Hunter safety highlighted by Alpena County tree stand fall

News Photo by Julie Riddle Hunter Marty Gougeon, of Alpena, displays a tree stand harness at Dunham’s Sporting Goods in Alpena on Friday. “The guy who fell out of the blind,” Gougeon said, “this is what he wasn’t wearing.”

ALPENA — On Wednesday, a 30-year-old hunter fell 25 feet out of a tree stand on Stinson Road in Wilson Township.

The fall, which caused serious injuries, serves as a reminder, days before the opening of regular firearm deer season on Monday, that hunters eager to show off their prize need to take precautions to make it home safely, officials say.

Every year, Michigan hunters report injury from falls or stray gunfire or need help during health emergencies.

Officials urge hunters to consider their safety before heading into the woods.

“Success is not always about filling your tag,” said Lt. Tom Wanless, who heads the Michigan Department of Natural Resources recreational safety, education and enforcement programs. “It’s about safely enjoying the experience and sharing with friends and family back at camp after the hunt.”

After falling from the tree stand on Wednesday, the injured hunter crawled to his truck and drove home, where he collapsed on the floor until responders arrived and transported him to the hospital, according to Alpena Fire Chief Bill Forbush.

The man had not secured himself with a harness or any safety equipment, he told responders.

Apparently without or unable to use a cell phone, the man was fortunate to make it back to his vehicle, Forbush said.

Alpena Fire Department paramedics respond to about six hunting-related injury incidents per year, Forbush said. This year, before the opening of the regular rifle season, paramedics have already responded to two people injured while hunting.

While falls or shooting mishaps send some local hunters to the hospital every year, more require help because of heart attacks or other medical emergencies experienced while hunting, Forbush said.

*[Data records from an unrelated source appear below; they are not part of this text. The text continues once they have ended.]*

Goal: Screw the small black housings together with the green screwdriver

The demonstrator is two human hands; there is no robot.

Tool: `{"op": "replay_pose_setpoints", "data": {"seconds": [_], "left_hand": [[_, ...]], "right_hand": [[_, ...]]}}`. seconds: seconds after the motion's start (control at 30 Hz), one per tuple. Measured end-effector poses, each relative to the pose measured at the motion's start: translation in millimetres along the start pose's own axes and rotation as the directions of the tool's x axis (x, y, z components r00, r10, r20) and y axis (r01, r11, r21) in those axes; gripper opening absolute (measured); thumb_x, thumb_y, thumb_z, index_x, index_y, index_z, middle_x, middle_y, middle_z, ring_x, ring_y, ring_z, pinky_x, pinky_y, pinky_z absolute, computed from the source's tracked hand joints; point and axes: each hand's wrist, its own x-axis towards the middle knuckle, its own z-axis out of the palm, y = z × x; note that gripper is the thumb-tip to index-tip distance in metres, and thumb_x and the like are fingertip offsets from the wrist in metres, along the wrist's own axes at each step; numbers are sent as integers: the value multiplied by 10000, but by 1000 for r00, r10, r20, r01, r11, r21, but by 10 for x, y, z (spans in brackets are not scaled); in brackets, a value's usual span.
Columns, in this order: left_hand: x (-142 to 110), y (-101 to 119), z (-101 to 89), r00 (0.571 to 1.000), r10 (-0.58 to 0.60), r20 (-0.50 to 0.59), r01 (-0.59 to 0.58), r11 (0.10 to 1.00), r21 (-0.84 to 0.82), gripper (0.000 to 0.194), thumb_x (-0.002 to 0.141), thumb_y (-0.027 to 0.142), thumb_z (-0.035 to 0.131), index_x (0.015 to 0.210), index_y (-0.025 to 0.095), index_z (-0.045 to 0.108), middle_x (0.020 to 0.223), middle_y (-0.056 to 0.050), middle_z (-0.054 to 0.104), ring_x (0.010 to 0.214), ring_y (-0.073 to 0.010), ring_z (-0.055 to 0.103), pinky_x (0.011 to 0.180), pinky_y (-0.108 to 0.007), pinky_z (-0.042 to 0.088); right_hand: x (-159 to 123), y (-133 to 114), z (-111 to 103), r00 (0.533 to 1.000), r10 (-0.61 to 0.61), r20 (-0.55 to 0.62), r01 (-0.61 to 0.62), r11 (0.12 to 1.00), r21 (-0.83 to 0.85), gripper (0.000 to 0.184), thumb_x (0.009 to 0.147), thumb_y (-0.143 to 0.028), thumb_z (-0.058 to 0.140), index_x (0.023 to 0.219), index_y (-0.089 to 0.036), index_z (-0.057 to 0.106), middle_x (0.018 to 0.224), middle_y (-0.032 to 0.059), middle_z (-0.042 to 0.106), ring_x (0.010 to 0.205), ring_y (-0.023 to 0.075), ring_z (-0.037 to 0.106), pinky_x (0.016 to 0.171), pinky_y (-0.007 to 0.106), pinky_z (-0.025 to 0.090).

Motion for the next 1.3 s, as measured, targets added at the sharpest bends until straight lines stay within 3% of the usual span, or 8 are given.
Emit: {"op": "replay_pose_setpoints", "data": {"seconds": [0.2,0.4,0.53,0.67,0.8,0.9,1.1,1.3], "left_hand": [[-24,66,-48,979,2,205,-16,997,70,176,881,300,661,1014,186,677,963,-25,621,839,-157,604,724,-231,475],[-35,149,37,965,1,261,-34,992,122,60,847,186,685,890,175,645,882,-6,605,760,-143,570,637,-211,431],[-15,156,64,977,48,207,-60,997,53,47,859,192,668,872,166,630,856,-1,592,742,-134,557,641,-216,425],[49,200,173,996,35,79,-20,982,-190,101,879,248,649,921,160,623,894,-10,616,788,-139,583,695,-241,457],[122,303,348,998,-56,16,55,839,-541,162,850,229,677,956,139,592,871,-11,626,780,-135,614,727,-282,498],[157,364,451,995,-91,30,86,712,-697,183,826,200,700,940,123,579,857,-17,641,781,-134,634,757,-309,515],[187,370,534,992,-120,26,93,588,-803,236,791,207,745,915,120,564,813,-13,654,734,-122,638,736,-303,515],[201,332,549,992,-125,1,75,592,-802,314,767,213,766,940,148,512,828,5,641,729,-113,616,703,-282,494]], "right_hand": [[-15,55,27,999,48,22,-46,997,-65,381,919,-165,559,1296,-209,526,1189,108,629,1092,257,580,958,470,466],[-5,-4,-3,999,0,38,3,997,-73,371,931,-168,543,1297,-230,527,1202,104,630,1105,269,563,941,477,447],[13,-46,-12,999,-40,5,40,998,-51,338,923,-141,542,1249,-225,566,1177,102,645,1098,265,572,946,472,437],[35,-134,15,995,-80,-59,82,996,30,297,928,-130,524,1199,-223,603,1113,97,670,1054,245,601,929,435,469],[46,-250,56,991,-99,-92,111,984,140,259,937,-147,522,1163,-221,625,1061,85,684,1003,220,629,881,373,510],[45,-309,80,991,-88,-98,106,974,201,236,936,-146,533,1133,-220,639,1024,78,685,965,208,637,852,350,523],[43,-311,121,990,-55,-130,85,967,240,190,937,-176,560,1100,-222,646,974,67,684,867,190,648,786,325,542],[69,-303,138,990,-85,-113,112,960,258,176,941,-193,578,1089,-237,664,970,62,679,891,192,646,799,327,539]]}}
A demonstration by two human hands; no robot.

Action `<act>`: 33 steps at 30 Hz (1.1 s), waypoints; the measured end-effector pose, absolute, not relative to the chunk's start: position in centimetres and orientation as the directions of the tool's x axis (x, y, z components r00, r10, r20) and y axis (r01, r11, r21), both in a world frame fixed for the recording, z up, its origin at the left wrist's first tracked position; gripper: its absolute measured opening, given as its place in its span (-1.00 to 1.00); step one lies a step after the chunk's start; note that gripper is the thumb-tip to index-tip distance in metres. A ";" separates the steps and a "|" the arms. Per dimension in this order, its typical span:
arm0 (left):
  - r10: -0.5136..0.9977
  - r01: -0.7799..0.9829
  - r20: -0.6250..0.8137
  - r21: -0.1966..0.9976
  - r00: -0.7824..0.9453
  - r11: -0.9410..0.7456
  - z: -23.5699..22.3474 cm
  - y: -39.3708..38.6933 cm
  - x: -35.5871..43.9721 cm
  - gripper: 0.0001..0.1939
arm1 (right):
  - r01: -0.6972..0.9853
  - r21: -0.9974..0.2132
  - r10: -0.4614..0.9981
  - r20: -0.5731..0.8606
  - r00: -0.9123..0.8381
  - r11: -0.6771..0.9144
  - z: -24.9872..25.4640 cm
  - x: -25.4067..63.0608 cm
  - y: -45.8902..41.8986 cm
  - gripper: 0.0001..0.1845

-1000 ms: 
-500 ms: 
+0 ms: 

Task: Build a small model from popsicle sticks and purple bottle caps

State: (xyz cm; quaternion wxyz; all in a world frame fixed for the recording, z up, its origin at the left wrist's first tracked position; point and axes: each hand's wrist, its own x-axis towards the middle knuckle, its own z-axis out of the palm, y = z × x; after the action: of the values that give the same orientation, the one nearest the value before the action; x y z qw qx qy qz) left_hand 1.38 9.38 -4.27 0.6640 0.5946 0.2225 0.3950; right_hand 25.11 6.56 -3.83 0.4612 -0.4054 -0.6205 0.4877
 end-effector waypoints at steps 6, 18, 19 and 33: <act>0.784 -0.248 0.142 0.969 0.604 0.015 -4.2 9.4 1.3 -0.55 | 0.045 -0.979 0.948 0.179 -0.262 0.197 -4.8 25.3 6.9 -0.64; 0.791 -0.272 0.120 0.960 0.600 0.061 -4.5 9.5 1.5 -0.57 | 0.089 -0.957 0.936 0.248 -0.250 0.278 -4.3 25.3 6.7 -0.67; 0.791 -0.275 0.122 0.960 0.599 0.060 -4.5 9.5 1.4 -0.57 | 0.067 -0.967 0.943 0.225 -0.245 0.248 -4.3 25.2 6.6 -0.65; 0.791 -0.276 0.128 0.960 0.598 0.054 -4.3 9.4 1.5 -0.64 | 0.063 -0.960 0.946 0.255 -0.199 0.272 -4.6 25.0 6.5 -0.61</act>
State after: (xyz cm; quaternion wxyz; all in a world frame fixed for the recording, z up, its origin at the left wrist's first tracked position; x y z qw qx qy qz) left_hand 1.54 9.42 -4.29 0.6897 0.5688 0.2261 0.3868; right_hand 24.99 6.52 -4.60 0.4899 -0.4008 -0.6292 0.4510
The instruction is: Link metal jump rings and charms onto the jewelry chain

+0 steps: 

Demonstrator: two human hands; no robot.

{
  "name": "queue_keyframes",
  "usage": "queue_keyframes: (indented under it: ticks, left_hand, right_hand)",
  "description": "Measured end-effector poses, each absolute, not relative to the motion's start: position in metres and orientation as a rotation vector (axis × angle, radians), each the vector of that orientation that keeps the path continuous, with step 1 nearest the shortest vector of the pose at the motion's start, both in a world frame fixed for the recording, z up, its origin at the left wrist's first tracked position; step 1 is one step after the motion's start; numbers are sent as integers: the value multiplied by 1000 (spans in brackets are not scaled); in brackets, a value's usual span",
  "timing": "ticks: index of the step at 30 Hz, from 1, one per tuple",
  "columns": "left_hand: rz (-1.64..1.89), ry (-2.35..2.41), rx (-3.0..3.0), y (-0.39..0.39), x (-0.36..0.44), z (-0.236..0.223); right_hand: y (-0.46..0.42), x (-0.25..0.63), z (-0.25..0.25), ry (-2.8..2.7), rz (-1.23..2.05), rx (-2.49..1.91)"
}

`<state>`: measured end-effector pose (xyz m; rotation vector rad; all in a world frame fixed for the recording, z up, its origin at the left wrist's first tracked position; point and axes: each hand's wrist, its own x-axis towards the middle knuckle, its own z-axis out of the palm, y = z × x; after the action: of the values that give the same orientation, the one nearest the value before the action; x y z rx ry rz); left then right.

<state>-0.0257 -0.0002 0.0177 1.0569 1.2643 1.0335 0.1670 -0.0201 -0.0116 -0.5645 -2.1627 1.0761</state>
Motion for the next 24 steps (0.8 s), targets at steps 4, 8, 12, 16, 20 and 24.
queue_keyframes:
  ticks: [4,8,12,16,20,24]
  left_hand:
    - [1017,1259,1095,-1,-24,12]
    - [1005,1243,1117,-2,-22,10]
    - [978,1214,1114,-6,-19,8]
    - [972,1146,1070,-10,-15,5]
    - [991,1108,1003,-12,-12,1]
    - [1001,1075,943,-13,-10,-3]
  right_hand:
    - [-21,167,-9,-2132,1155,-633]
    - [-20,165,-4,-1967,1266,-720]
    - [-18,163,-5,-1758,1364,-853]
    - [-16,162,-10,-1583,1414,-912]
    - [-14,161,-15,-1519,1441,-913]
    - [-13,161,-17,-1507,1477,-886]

Falls from tree stands far surpass gunshot wounds as a hunter’s most likely cause of injury, with five of every 10,000 deer hunters each year requiring medical attention from falls from tree stands, according to the National Rifle Association.

Still, firearm mishaps injure Michigan hunters every year.

In 2020, three people died from gunshots while hunting, including an 11-year-old killed by a family member trying to shoot a deer with a handgun.

The same year, a 65-year-old hunter fatally shot his friend with a crossbow when he saw a flash of white and mistook his friend for the chest of a deer, according to DNR annual reports of incidents of hunters injured or killed in the field.

In recent years, Michigan hunters reported injuries caused by accidental trigger pulls, an exploding gun, falling on an arrow, or being mistaken for a deer, coyote, squirrel, or raccoon.

The DNR reported Northeast Michigan hunting-related injuries in 2017 ― when an Alcona County hunter received a bullet in the arm from a rifle a fellow hunter was setting on the ground ― and in 2016, when stray and accidentally discharged bullets injured two Alcona County hunters.

Despite annual injuries to hunters, the sport remains statistically safer than swimming, volleyball, or lacrosse and only slightly more dangerous than billiards, according to the National Rifle Association.

The DNR urges hunters to take safety precautions to avoid injury:

* Treat every firearm as if it is loaded.

* Know the target and what is beyond it.

* Unload firearms when crossing obstacles or getting in or out of a tree stand.

* Obey “No trespassing” signs.

* Wear as much hunter orange as possible.

Firearm-related hunter injuries

2021 Michigan hunting-related firearm injuries, as reported by the Michigan Department of Natural Resources:

March: A rabbit hunter in Isabella County shot his father in his legs and hand with BBs when aiming for a rabbit which had run into a thicket.

May: A turkey hunter spotted the head and neck of a turkey hanging out of a game bag carried by another hunter in Livingston County. Thinking the turkey was alive and loose, the hunter fired, hitting and injuring the man carrying the bag.

September: A hunter’s gun discharged unexpectedly in Roscommon County, striking the shooter in her own foot.

September: A squirrel hunter not wearing orange was injured in Oscoda County when his fellow hunter mistook him for a squirrel and shot him.

October: A Dickenson County hunter shot another hunter’s eye and shoulder with BBs when aiming for a grouse.